▶ _Information_

┄┄┄┄┄┄┄┄┄┄┄┄┄┄┄┄┄┄┄┄

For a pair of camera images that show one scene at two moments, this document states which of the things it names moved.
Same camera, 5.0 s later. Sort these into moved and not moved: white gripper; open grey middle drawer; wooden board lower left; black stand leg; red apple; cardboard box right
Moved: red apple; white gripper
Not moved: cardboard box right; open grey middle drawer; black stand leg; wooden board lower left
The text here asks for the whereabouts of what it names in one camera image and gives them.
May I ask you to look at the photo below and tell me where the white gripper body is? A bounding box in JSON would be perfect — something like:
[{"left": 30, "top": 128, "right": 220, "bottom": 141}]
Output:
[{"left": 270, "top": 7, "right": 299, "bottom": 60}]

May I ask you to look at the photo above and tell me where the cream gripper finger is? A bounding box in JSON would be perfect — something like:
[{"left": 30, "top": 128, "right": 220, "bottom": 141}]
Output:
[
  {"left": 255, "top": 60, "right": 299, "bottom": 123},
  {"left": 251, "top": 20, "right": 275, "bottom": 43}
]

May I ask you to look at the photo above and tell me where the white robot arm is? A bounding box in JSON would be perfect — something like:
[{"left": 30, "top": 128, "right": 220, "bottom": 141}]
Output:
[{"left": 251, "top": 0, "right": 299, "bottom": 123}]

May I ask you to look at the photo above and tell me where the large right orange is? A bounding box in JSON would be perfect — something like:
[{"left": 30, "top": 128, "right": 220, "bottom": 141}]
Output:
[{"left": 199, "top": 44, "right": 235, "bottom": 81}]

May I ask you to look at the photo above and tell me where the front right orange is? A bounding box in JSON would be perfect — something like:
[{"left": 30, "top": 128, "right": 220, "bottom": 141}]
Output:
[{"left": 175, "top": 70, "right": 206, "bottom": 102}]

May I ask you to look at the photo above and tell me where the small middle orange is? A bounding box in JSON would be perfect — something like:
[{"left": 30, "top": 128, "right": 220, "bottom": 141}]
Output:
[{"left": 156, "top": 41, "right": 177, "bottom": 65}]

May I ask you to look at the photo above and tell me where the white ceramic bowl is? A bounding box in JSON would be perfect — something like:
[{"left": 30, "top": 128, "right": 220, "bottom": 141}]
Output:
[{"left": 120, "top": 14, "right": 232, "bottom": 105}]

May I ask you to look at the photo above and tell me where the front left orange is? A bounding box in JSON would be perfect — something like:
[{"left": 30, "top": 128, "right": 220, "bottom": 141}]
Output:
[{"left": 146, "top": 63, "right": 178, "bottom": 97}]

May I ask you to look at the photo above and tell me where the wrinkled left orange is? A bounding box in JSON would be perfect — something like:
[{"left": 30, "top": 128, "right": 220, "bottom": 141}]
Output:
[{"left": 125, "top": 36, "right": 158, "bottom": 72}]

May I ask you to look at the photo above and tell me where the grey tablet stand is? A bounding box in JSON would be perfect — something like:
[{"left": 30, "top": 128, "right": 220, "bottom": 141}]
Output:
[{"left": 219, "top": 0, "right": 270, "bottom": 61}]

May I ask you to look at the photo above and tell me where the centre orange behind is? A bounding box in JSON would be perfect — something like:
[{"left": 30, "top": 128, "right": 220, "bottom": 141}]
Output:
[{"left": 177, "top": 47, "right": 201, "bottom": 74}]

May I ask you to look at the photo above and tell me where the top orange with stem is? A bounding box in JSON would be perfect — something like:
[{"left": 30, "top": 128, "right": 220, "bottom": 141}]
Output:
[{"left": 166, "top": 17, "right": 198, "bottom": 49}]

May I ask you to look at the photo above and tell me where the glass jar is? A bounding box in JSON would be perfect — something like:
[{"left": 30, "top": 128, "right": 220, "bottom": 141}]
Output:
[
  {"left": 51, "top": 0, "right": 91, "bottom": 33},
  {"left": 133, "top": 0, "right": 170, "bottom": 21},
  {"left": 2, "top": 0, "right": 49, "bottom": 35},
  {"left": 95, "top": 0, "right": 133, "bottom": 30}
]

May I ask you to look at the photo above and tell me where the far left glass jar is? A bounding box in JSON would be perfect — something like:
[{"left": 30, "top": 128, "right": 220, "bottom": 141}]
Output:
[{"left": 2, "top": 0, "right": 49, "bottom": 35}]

┄┄┄┄┄┄┄┄┄┄┄┄┄┄┄┄┄┄┄┄

Exactly as written, reproduce the whole listing.

▶ _Output for this task_
For a pair of camera images that show one scene at two moments, this document states which of the things it names moved.
Same camera, 5.0 s later. Sort these into moved and not moved: white gripper; open grey middle drawer; wooden board lower left; black stand leg; red apple; cardboard box right
Moved: red apple; white gripper
Not moved: cardboard box right; open grey middle drawer; black stand leg; wooden board lower left
The text here asks for the whereabouts of what it names in one camera image and gives them.
May I ask you to look at the photo below and tell me where the white gripper body is? A bounding box in JSON would be perfect — something like:
[{"left": 30, "top": 128, "right": 220, "bottom": 141}]
Output:
[{"left": 270, "top": 7, "right": 299, "bottom": 60}]

May I ask you to look at the photo above and tell me where the cream gripper finger is? A bounding box in JSON would be perfect — something like:
[{"left": 30, "top": 128, "right": 220, "bottom": 141}]
Output:
[
  {"left": 255, "top": 60, "right": 299, "bottom": 123},
  {"left": 251, "top": 20, "right": 275, "bottom": 43}
]

May I ask you to look at the photo above and tell me where the white robot arm is? A bounding box in JSON would be perfect — something like:
[{"left": 30, "top": 128, "right": 220, "bottom": 141}]
Output:
[{"left": 251, "top": 0, "right": 299, "bottom": 123}]

May I ask you to look at the photo above and tell me where the large right orange is? A bounding box in JSON would be perfect — something like:
[{"left": 30, "top": 128, "right": 220, "bottom": 141}]
Output:
[{"left": 199, "top": 44, "right": 235, "bottom": 81}]

May I ask you to look at the photo above and tell me where the front right orange is? A bounding box in JSON would be perfect — something like:
[{"left": 30, "top": 128, "right": 220, "bottom": 141}]
Output:
[{"left": 175, "top": 70, "right": 206, "bottom": 102}]

May I ask you to look at the photo above and tell me where the small middle orange is? A bounding box in JSON would be perfect — something like:
[{"left": 30, "top": 128, "right": 220, "bottom": 141}]
Output:
[{"left": 156, "top": 41, "right": 177, "bottom": 65}]

May I ask you to look at the photo above and tell me where the white ceramic bowl is? A bounding box in JSON would be perfect — something like:
[{"left": 30, "top": 128, "right": 220, "bottom": 141}]
Output:
[{"left": 120, "top": 14, "right": 232, "bottom": 105}]

May I ask you to look at the photo above and tell me where the front left orange is? A bounding box in JSON would be perfect — something like:
[{"left": 30, "top": 128, "right": 220, "bottom": 141}]
Output:
[{"left": 146, "top": 63, "right": 178, "bottom": 97}]

May I ask you to look at the photo above and tell me where the wrinkled left orange is? A bounding box in JSON would be perfect — something like:
[{"left": 30, "top": 128, "right": 220, "bottom": 141}]
Output:
[{"left": 125, "top": 36, "right": 158, "bottom": 72}]

May I ask you to look at the photo above and tell me where the grey tablet stand is? A bounding box in JSON would be perfect — something like:
[{"left": 30, "top": 128, "right": 220, "bottom": 141}]
Output:
[{"left": 219, "top": 0, "right": 270, "bottom": 61}]

May I ask you to look at the photo above and tell me where the centre orange behind is? A bounding box in JSON would be perfect — something like:
[{"left": 30, "top": 128, "right": 220, "bottom": 141}]
Output:
[{"left": 177, "top": 47, "right": 201, "bottom": 74}]

May I ask you to look at the photo above and tell me where the top orange with stem is? A bounding box in JSON would be perfect — something like:
[{"left": 30, "top": 128, "right": 220, "bottom": 141}]
Output:
[{"left": 166, "top": 17, "right": 198, "bottom": 49}]

May I ask you to look at the photo above and tell me where the glass jar is? A bounding box in JSON would be perfect — something like:
[{"left": 30, "top": 128, "right": 220, "bottom": 141}]
Output:
[
  {"left": 51, "top": 0, "right": 91, "bottom": 33},
  {"left": 133, "top": 0, "right": 170, "bottom": 21},
  {"left": 2, "top": 0, "right": 49, "bottom": 35},
  {"left": 95, "top": 0, "right": 133, "bottom": 30}
]

May I ask you to look at the photo above and tell me where the far left glass jar is? A bounding box in JSON would be perfect — something like:
[{"left": 30, "top": 128, "right": 220, "bottom": 141}]
Output:
[{"left": 2, "top": 0, "right": 49, "bottom": 35}]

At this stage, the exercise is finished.